The most obvious practical problem is defining what is meant by "the electorate". Individual electorate boundaries are reset every five years and the result of these changes varies between abolition of that electorate to no change at all. Both these extremes create no difficulty with respect to the proposed change, but they are not the norm.
A relatively small change can oust an MP because the seat has changed its basic party allegiance. Would losing in that circumstance constitute a sufficient reason for being debarred from Parliament as a list MP? And who would decide such marginal cases?
And if it is decided that someone is not debarred in such a case does that then mean that the converse is true? That is, if someone hangs on to a seat because of favourable boundary changes then they should be debarred if it is determined that they would have lost if there had been no such changes? Again, who would make such a determination?
Very quickly we begin to move to a situation where the courts will have an excessive power to determine the makeup of Parliament, a power they rightly do not seek or want.

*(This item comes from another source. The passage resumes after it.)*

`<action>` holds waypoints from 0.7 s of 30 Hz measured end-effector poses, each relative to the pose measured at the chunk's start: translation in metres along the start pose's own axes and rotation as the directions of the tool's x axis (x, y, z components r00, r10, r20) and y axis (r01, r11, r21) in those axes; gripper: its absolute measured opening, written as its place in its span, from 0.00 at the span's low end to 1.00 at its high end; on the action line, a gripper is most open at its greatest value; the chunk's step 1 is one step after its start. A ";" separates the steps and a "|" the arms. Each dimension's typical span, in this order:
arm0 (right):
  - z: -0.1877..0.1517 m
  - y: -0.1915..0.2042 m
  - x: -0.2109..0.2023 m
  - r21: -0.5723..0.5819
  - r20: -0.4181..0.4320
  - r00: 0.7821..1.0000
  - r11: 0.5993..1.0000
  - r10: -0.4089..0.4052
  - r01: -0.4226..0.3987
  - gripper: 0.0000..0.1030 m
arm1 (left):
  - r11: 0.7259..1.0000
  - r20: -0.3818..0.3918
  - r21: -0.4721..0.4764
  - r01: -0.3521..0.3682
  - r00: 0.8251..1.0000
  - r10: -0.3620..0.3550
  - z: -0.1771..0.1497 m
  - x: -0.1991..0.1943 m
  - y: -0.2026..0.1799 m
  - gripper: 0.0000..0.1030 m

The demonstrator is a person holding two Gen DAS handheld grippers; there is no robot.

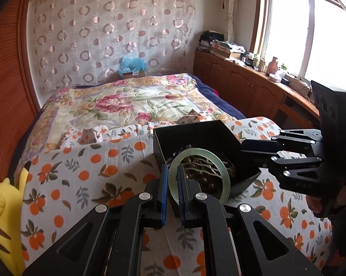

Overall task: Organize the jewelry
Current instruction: 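Lower the bangle and brooch into the box and open both grippers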

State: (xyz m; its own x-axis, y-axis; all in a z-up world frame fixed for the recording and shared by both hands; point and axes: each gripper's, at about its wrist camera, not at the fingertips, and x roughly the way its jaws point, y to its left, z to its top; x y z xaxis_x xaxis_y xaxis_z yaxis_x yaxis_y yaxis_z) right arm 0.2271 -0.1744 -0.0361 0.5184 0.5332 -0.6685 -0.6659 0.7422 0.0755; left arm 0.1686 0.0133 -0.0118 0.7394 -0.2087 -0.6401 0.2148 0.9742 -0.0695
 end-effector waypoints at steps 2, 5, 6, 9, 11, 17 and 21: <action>0.000 -0.002 0.000 0.003 0.002 1.000 1.000 -0.004 0.004 0.26 | 1.000 -0.004 0.002 0.002 1.000 -0.002 0.003 0.006 0.001 0.07; 0.000 -0.008 -0.003 0.017 0.011 1.000 1.000 -0.017 0.017 0.26 | 1.000 -0.007 0.005 0.006 1.000 -0.006 0.008 0.013 0.000 0.07; -0.001 -0.011 -0.005 0.027 0.014 1.000 0.999 -0.020 0.020 0.26 | 1.000 -0.008 0.009 0.010 1.000 -0.010 0.011 0.017 -0.001 0.07; -0.005 -0.017 -0.007 0.048 0.015 0.999 0.998 -0.033 0.032 0.26 | 1.000 -0.013 0.018 0.018 1.000 -0.017 0.018 0.027 -0.005 0.07; -0.008 -0.020 -0.007 0.055 0.012 0.999 0.998 -0.042 0.041 0.26 | 1.000 -0.019 0.022 0.021 1.000 -0.021 0.021 0.035 -0.008 0.07; -0.014 -0.026 -0.007 0.078 0.010 0.998 0.995 -0.056 0.055 0.26 | 0.999 -0.037 0.040 0.034 0.999 -0.032 0.031 0.055 -0.016 0.07; -0.015 -0.029 -0.006 0.088 0.009 0.998 0.994 -0.062 0.061 0.26 | 0.998 -0.046 0.044 0.044 0.998 -0.042 0.034 0.063 -0.020 0.07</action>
State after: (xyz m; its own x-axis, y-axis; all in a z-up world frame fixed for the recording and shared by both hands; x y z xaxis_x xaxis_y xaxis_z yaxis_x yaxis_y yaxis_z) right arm 0.2353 -0.2051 -0.0454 0.5633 0.4900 -0.6653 -0.5835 0.8060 0.0996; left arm 0.2321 -0.0218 -0.0248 0.6996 -0.2448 -0.6713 0.2750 0.9594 -0.0633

Then there are the cases of MPs who have managed to win electorate seats for one party despite the party vote being substantially in favour of another. At a subsequent election they are finally overwhelmed by a further shift in party allegiances. If the new rule were to be adopted they would have every incentive to bail out of their electorate and flee to the safety of the list, clearly a perverse outcome.

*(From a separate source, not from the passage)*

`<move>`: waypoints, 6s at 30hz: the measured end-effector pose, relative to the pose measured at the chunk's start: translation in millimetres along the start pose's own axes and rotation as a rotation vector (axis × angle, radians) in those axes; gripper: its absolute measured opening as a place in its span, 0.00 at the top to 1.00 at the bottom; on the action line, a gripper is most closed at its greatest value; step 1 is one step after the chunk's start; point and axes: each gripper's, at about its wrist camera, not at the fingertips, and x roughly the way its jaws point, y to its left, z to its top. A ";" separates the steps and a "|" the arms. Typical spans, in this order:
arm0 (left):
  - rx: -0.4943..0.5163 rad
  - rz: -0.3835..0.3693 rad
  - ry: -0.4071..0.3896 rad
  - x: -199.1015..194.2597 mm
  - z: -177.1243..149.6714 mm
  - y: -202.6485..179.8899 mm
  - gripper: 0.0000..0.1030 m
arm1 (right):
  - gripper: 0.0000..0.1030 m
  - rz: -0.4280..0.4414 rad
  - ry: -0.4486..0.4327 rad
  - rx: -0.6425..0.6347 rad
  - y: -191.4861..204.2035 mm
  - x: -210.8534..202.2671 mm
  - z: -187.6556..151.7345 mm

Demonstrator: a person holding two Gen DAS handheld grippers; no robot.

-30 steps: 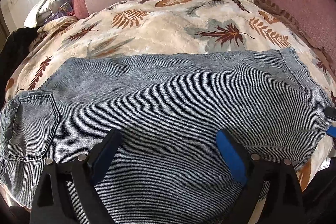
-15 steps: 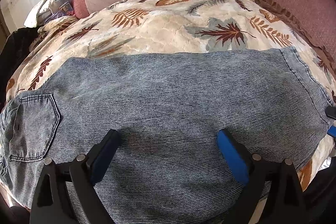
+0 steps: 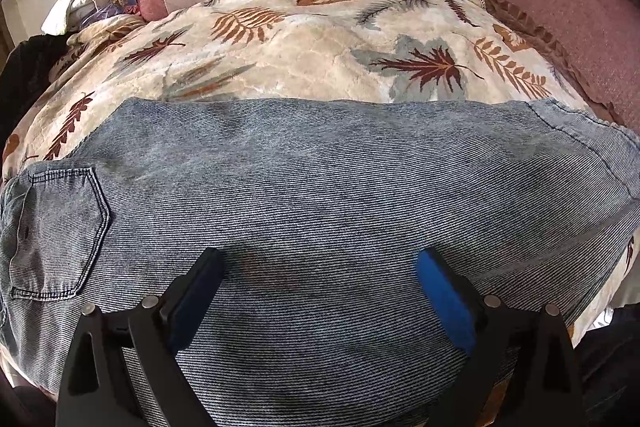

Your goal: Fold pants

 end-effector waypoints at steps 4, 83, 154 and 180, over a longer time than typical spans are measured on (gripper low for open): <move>0.038 0.011 0.004 -0.7 -0.9 -2.8 0.06 | 0.75 -0.057 0.192 0.081 -38.7 51.8 -19.9; -0.144 0.050 -0.046 -47.9 -7.4 96.9 0.02 | 0.37 0.596 0.290 0.010 119.0 73.1 -82.1; -0.107 0.096 -0.026 -21.0 -36.4 86.9 0.00 | 0.32 0.603 0.443 -0.069 92.5 121.8 -88.3; -0.885 -0.170 -0.317 -119.0 -135.8 300.3 0.00 | 0.30 0.435 0.415 -0.192 160.7 102.6 -76.2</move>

The rule also ignores the fact that under MMP people often vote tactically, especially if they believe they can get two candidates elected from their area. This may, and arguably has, resulted in incumbent MPs losing in their electorate.
Another consideration is that being an MP is not one job but many. A person may be a great electorate MP but no star on matters of policy or debate. Equally, the reverse may be true. Thus a candidate may have proved to be less effective in the former role but still may have much to offer in the latter.
Most importantly, "the electorate" that decides who is the local MP is not the same "electorate" that decides how many MPs a party should have. The individual electorate seats are decided on a first past the post basis, whereas the country's overall representation is decided proportionally.
Under first past the post, shifts in party support are generally magnified in terms of the number of electorate seats each party wins. Under proportional representation that is not the case. And under MMP if electorate results are out of proportion this is corrected by the list seats. Thus a party's candidate can lose in an electorate while the party's overall national standing justifies that person remaining an MP in a list capacity.
The examples I have given are not theoretical ones. They have already occurred in the short life of MMP.
Jeanette Fitzsimons was elected in the Coromandel seat against an unpopular National candidate but subsequently lost the seat when National put up a more acceptable candidate. Under the proposed change the co-leader of the Greens would have been excluded from Parliament even though widely respected and representing a party with broad support.
Darren Hughes held Otaki with a slim majority and then lost it when boundary changes moved against him and despite doing better than Labour's performance nationally. Clayton Cosgrove managed to hang on in Waimakariri until the National Party vote in that electorate reached twice the level of Labour's, again still performing better than Labour's national average.
That any of these three should have been debarred from being list MPs in these circumstances would have been a fundamental denial of the principles underlying the MMP system which the public has only recently endorsed.
Electoral law should be as clear and as simple as possible and avoid perverse outcomes. Adopting an anti-golden parachute provision is superficially attractive but would fail to meet these tests. It would bring patently unfair results in some cases, risk losing some people with much to offer the electorate at large, prompt people to avoid the electorate contests, and create whole new areas of potential litigation.